Les binômes commencent à se constituer. Pour ma part, je me suis associé à Benjamin Ribolet. Nos deux profils sont assez complémentaires, lui est très à l’aise sur l’aspect orchestral. Violoniste formé initialement au conservatoire de Châlon sur Saône, (coïncidence : j’y ai moi-même étudié la composition électroacoustique et les techniques du son il y a de cela presque 10 ans !),  Benjamin a poursuivi son cursus au CNSM de Paris, dans la classe de son, où il a également reçu un enseignement musical (orchestration, écriture, esthétique, direction d’orchestre etc…) en complément des disciplines habituelles de l’ingénierie sonore.

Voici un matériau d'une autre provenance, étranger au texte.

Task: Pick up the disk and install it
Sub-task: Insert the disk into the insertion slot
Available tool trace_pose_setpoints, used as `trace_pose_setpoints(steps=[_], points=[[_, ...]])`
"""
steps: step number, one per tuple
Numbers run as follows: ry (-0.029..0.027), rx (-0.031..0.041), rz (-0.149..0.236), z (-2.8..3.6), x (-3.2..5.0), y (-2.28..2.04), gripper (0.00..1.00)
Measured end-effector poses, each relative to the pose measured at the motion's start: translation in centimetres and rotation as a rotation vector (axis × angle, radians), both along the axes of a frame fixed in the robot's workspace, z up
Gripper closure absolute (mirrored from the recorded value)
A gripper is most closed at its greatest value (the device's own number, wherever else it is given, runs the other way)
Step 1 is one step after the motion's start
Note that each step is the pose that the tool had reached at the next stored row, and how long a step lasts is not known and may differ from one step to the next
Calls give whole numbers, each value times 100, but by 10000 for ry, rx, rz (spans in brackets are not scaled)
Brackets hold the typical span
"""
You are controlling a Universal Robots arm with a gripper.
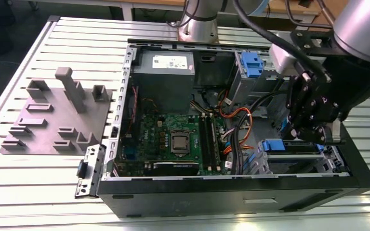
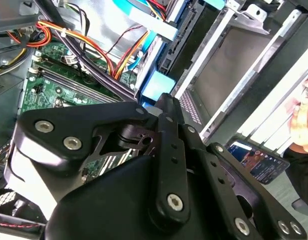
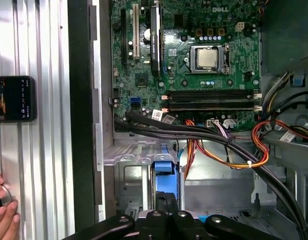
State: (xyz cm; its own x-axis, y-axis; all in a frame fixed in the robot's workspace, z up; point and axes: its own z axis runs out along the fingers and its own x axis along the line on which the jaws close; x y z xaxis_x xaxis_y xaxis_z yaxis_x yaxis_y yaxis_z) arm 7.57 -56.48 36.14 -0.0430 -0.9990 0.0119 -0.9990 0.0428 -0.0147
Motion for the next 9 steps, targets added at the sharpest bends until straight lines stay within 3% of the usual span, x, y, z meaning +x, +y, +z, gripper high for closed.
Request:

Nous nous sommes retrouvés dans sa chambre en fin de soirée pour visionner à nouveau les extraits de film, les sélectionner et  esquisser quelques idées. Vertige des préliminaires, quand le champ des associations entre images et musique s’ouvre sur un océan de possibles. Je suis rentré fourbu dans ma chambre et me suis absorbé dans un sommeil contraint par la fatigue d’une première nuit nerveuse et agitée. Une idée m’est cependant venue sur l’un des extraits que nous avons sélectionné (« Nous irons tous au paradis ») : traduire le côté flamboyant, digne mais ridicule d’un Jean Rochefort faussement impassible alors qu’il est menacé depuis l’intérieur de sa voiture par un Jean-Pierre Castaldi occupé à réduire en bouillie son véhicule, par une sorte de gigue baroque à la Lully qui évoluerait progressivement vers une valse manouche (instrumentation, harmonie…), comme une sorte de revanche musicale de la force du populaire sur une bourgeoisie orgueilleuse mais timorée. Rien qu’une idée pour le moment, quelques dizaines de mesures esquissées, rien ne garantit pour le moment que cela fonctionnera…mais il faut bien commencer par quelque chose et lancer la machine ! Je vous ferai partager l’avancement de notre travail lors des prochains posts de la série.